# Problem requirements:
Give back the full listing that follows exactly as it reads.

# Raw data:

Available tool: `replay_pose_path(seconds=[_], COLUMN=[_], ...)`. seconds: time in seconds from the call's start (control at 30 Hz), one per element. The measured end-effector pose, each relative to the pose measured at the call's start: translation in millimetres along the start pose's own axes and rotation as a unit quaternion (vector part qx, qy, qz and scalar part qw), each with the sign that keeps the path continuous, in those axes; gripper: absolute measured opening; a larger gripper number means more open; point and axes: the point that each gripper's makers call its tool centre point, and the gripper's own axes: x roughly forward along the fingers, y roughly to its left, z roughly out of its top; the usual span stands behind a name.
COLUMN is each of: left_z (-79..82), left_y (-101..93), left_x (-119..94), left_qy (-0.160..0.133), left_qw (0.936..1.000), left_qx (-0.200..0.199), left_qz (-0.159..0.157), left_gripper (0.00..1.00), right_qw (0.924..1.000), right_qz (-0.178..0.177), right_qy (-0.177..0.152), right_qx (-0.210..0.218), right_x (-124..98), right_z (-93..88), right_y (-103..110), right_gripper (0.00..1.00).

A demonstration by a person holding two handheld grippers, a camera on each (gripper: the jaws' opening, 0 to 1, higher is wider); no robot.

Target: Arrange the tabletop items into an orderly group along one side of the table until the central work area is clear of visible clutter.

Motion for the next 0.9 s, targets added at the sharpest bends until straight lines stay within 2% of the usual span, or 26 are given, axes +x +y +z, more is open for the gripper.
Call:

# Result of this exercise:
Available tool: `replay_pose_path(seconds=[_], COLUMN=[_], ...)`. seconds: time in seconds from the call's start (control at 30 Hz), one per element. The measured end-effector pose, each relative to the pose measured at the call's start: translation in millimetres along the start pose's own axes and rotation as a unit quaternion (vector part qx, qy, qz and scalar part qw), each with the sign that keeps the path continuous, in those axes; gripper: absolute measured opening; a larger gripper number means more open; point and axes: the point that each gripper's makers call its tool centre point, and the gripper's own axes: x roughly forward along the fingers, y roughly to its left, z roughly out of its top; the usual span stands behind a name.
COLUMN is each of: left_z (-79..82), left_y (-101..93), left_x (-119..94), left_qy (-0.160..0.133), left_qw (0.936..1.000), left_qx (-0.200..0.199), left_qz (-0.159..0.157), left_gripper (0.00..1.00), right_qw (0.924..1.000), right_qz (-0.178..0.177), right_qy (-0.177..0.152), right_qx (-0.210..0.218), right_x (-124..98), right_z (-93..88), right_y (-103..110), right_gripper (0.00..1.00).

A demonstration by a person holding two handheld grippers, a camera on each (gripper: the jaws' opening, 0 to 1, higher is wider); no robot.

Target: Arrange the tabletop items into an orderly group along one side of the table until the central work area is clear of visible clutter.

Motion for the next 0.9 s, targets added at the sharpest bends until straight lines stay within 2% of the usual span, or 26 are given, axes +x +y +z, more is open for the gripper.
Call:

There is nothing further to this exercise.